# Batch to copy some data in text file to another file



## hezal (Feb 21, 2011)

Hi Expertises,

I need your help to create batch that can copy SOME data from text file into another text file. here the sample of the data.

Sample data with fixed width (let say abc.txt have 2 lines of data which start with sequence no -5digits i.e 00001)
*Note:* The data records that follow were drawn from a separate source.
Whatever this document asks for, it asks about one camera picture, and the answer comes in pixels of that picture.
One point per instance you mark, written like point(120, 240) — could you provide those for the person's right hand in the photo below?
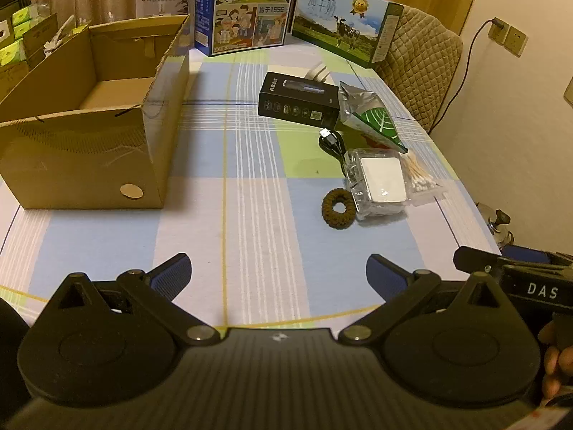
point(557, 367)

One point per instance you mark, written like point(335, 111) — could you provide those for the brown cardboard box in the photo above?
point(80, 156)

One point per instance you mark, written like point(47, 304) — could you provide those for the blue illustrated milk carton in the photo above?
point(241, 9)

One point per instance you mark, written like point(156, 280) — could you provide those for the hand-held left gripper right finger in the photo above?
point(385, 275)

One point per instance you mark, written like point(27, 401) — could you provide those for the beige quilted chair cover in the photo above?
point(421, 62)

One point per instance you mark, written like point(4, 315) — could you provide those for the steel kettle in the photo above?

000012011123456781231234 5678 9012 345603/1103/16AHMAD NAKHAIE NO.1 JALAN BATU TAMAN BATU 51235 KEPONG KUALA LUMPUR 00000111234444444444#12B%SDF12345566ZZZZZ1111111111
000022011987654321007890 1234 5678 901203/1103/16MOHD FAHMI NO.59 JALAN SEKOLAH 3/5 TAMAN AIR BALOI 48752 SHAH ALAM SELANGOR 00000111234444444444#12B%SDF12345566ZZZZZ1111111111

what i want is to copy/extract data from position 50 until 204 on each line and paste into a new text file. the output file should be like below;

new file create;

AHMAD NAKHAIE NO.1 JALAN BATU TAMAN BATU 51235 KEPONG KUALA LUMPUR 
MOHD FAHMI NO.59 JALAN SEKOLAH 3/5 TAMAN AIR BALOI 48752 SHAH ALAM SELANGOR 

appreciate if someone can help me on this


----------



## Squashman (Apr 4, 2003)

I can't tell where your lines of data stop and start. Could you upload it as a text file so I can see a better example of it.
I think you could surround your data in code tags as well and then it wouldn't wrap the data.


----------



## hezal (Feb 21, 2011)

hi squashman,
i've attached abc.txt for your refference.


----------